I'm sure some brave person will rush in where I fear to tread, but this is a complex issue: you need to go and look at an English grammar book to find all the cases. There are lots of exceptions and funny rules and overlapping cases and context dependent cases and so on and so on. You could quite easily use all three:
My mother is on the shopping centre
= e.g. My mother is standing on top of the roof of the shopping centre
My mother is at the shopping centre
= e.g. My mother has gone shopping and I am at home
My mother is in the shopping centre
= e.g. I am standing outside the shopping centre waiting for my mother.

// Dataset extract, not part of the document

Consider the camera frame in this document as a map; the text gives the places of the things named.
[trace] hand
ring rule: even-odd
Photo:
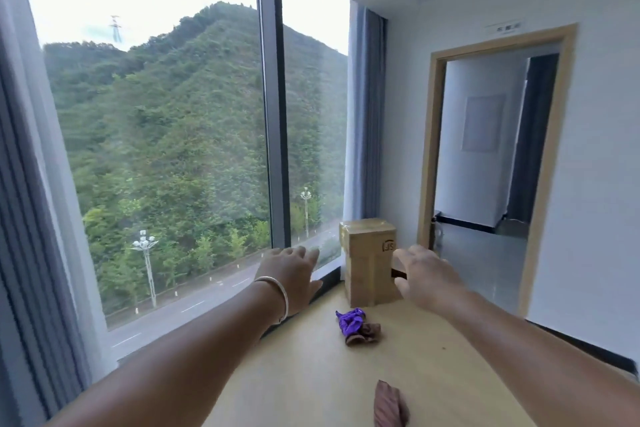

You have understood one thing correctly: a preposition is combined with what follows it to form a prepositional phrase, and they form a single constituent in the sentence. Generally speaking, words in English govern (ie. control or specify) the words that come after them. In linguistics, we say that English is right-branching, meaning that new syntactic elements come after (to the right of, in writing) the elements that govern them.
Note that there are exceptions, such as adjectives, which precede the nouns that govern them. English is not exclusively right-branching, but it is predominantly right-branching.
But what does this have to do with prepositions? Well, just as a preposition governs the noun phrase that comes to its right, the preposition itself is governed by something to its left. And in many cases, that thing is a verb. English is full of idiomatic combinations of verb + preposition, where the verb requires a specific preposition to follow it, and anything else is an error. To take some obvious examples cribbed from other answers:
I converse with you. [Not to/at/of you]
They rely on the bus. [Not with/to/at the bus]
These combinations are highly idiomatic, meaning that the correct choice of preposition cannot be predicted simply by knowing the general meaning of the words involved. So the people who ask about what preposition follows a certain word are asking a reasonable and intelligent question. The choice of preposition very, very often depends on what came before it.
Best Answer
With is an instrumental usage, as if English is being considered as a tool -- proficient with knives, proficient with horses, proficient with languages, especially English. Perfectly cromulent, but not often encountered, I suspect.
At is a punctual locative, locating some spot in a larger area or metaphoric space (e.g, in May, on Tuesday, at 2:34 pm) -- proficient at getting his deer every year, proficient at locating the fault in my argument, proficient at language and language games.
In is the general case with proficient (or skilled), though in can't take just any clause or phrase as its object; it has to at least be some activity that is learnable, repeatable, and worth repeating. These examples are terrible, for instance -- *proficient in going down to Joe's and bringing me a ham on rye, right now, *proficient in being late three times out of four, etc.
I'm sure there are many other constraints governing the object of in with proficient, and good luck in discovering all of them.